Após essa aula de Serrano ressoando sem parar em meu cérebro como as badaladas de um sino gigante me peguei nervoso e falando alto em casa... após um momento de decepção e de intolerância com um evento cotidiano, lá estava eu gritando em casa... Que merda! Fiquei tão arrasado, tão decepcionado comigo mesmo que não sabia onde enfiar a cabeça... 

Dessa decepção comigo mesmo, fiquei um tempão relembrando meu passado e minha vida ao longo de décadas.
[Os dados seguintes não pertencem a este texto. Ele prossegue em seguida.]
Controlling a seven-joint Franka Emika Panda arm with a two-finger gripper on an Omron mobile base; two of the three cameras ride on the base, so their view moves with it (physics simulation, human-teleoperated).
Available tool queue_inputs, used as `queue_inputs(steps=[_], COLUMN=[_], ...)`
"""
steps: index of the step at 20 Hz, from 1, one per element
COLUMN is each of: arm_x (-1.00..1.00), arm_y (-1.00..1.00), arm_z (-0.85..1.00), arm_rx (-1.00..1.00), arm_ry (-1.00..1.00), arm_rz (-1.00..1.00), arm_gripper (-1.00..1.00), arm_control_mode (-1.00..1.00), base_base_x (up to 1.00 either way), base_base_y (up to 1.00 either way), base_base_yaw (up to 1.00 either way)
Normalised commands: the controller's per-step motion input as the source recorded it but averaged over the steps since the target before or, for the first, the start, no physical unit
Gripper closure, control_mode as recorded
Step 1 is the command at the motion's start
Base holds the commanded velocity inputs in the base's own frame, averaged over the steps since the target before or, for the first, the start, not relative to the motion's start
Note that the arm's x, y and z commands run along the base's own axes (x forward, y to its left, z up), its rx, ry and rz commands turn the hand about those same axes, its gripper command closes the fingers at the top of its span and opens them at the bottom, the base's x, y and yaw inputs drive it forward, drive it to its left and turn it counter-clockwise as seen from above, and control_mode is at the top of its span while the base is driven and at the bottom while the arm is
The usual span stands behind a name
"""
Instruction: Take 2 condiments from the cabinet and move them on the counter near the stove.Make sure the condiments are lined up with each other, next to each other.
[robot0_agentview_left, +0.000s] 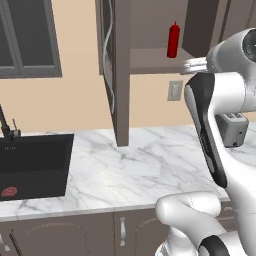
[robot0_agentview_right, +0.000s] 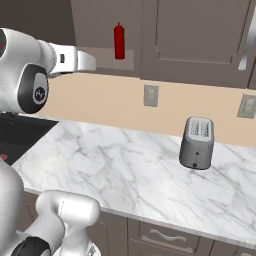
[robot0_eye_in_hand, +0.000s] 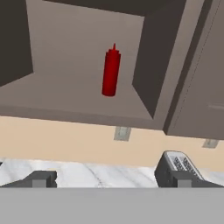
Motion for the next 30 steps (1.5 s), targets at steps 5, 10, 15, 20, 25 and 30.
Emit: queue_inputs(steps=[5, 10, 15, 20, 25, 30], arm_x=[0.37, 0.4, 0.4, 0.41, 0.41, 0.42], arm_y=[0.0, 0.0, -0.01, -0.06, -0.02, 0.0], arm_z=[0.18, 0.27, 0.08, -0.02, -0.01, 0.0], arm_rx=[0.06, 0.09, 0.07, 0.01, 0.0, 0.0], arm_ry=[-0.04, 0.0, 0.0, 0.0, 0.01, 0.02], arm_rz=[0.0, -0.01, -0.05, -0.07, -0.05, -0.02], arm_gripper=[-1.0, -1.0, -1.0, -1.0, -1.0, -1.0], arm_control_mode=[-1.0, -1.0, -1.0, -1.0, -1.0, -1.0], base_base_x=[0.0, 0.0, 0.0, 0.0, 0.0, 0.0], base_base_y=[0.0, 0.0, 0.0, 0.0, 0.0, 0.0], base_base_yaw=[0.0, 0.0, 0.0, 0.0, 0.0, 0.0])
Aquelas palavras de Serrano ressoando na cabeça... os pequenos tiranos...

Fiquei pensando em mim e nos homens de minha família, nos homens intolerantes das gerações de meu pequeno mundo miserável em todos os sentidos, no início miserável por falta de quase tudo, depois miserável pelo que fomos ou somos nos momentos das pequenas tiranias cotidianas...

Qual diferença haveria entre mim e entre nós que nos apresentamos como pessoas contrárias ao que representa o bolsonarismo e os chamados bolsonaristas raízes, que nada mais seriam que pessoas que pertencem a esse circuito de afetos que une o que eles são e o que o sujeito no poder representa?

Como extirpar esse bolsonarismo que talvez exista dentro de cada um de nós, de alguns de nós, nascidos, criados e aculturados nessa terra com o passado bárbaro que tem?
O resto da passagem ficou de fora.